SMART Recovery® (Self-Management and Recovery Training)
Purpose. The goal of SMART Recovery® is to help individuals gain independence from addictive behaviors. It supports individuals who have chosen to abstain or are considering abstinence from any type of addictive behavior (substances or activities).
Approach. SMART® teaches self-empowerment and self-reliance. The program views addictions and compulsions as complex maladaptive behaviors with complications arising from physiological factors including intoxication and withdrawal. It teaches tools and techniques for self-directed change. SMART Recovery® encourages individuals to recover and live satisfying lives by teaching them how to change self-defeating beliefs, emotions and actions and work towards long-term satisfactions.
Meetings are educational and include open discussions. The organization advocates the appropriate use of prescribed medications and psychological treatments. As the scientific knowledge on which the program is based evolves, the program in turn evolves.
The Four Points Program. The program offers a number of specific tools and techniques for each of the four general tasks that lead to recovery:
Point 1: Enhancing and Maintaining Motivation to Abstain
Point 2: Coping with Urges
Point 3: Problem Solving (Managing thoughts, feelings and behaviors)
Point 4: Lifestyle Balance (Balancing momentary and enduring satisfactions)
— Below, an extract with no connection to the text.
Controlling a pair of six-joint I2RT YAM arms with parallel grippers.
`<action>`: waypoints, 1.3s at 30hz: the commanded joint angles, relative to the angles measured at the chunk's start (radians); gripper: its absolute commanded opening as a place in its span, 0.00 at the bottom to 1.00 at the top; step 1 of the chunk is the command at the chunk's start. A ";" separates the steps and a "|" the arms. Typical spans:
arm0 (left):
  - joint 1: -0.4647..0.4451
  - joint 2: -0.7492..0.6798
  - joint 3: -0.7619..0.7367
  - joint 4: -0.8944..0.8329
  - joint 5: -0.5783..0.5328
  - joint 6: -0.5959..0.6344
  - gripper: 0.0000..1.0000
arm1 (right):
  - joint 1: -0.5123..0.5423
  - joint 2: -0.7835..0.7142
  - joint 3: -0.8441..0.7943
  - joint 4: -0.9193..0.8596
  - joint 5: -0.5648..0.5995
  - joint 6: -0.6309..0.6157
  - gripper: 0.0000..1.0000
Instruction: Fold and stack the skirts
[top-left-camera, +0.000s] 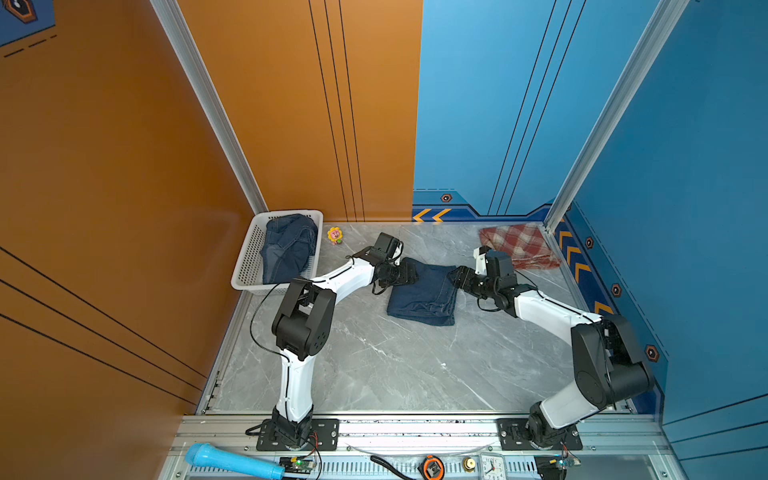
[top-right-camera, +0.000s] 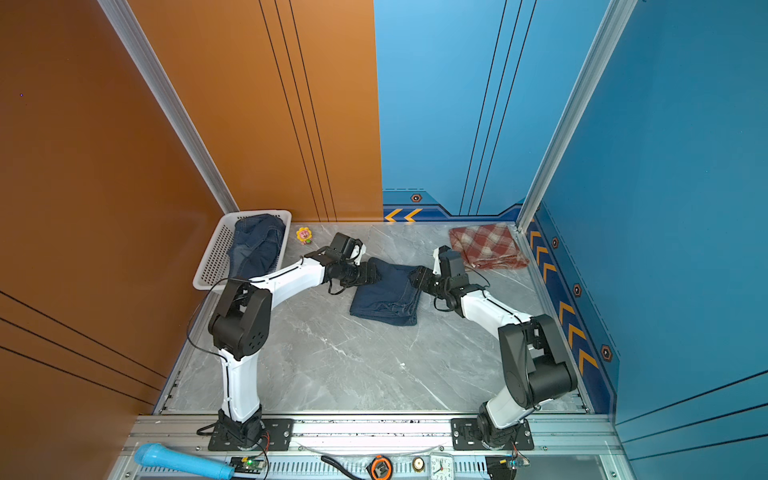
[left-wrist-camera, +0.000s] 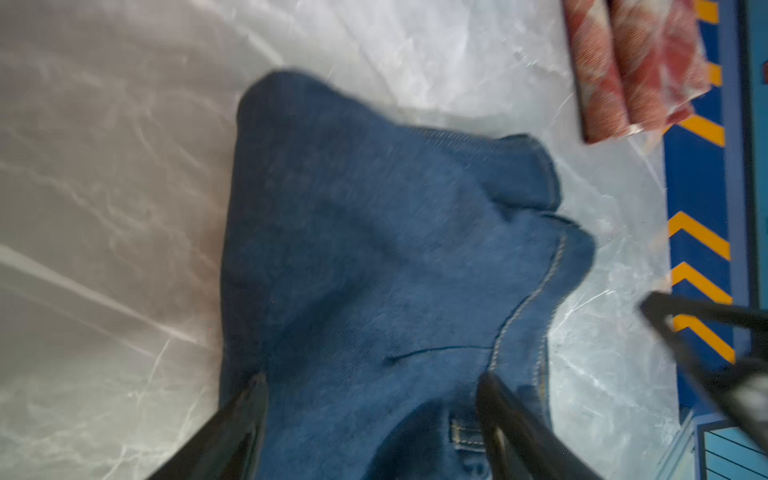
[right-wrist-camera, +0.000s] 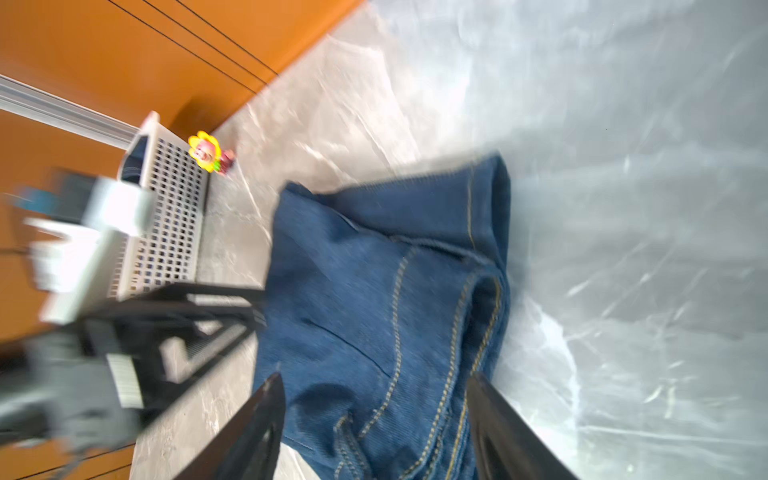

Scientific or evidence-based. The program is based on scientifically validated principles of change culled from "alcoholism" outcome and "natural (unaided) recovery" research. The program might best be described with phrases like: "Cognitive-Behavioral," "Self-management Skill Training," "Rational Emotive Behavioral," "Motivational Enhancement" and "Solution Focused."
Secular. Some people like the scientific basis of the program and also the fact that is secular. SMART® does not promote nor insist on a spiritual or religious commitment but leaves the spiritual or religious aspects of recovery, if any, up to the individual.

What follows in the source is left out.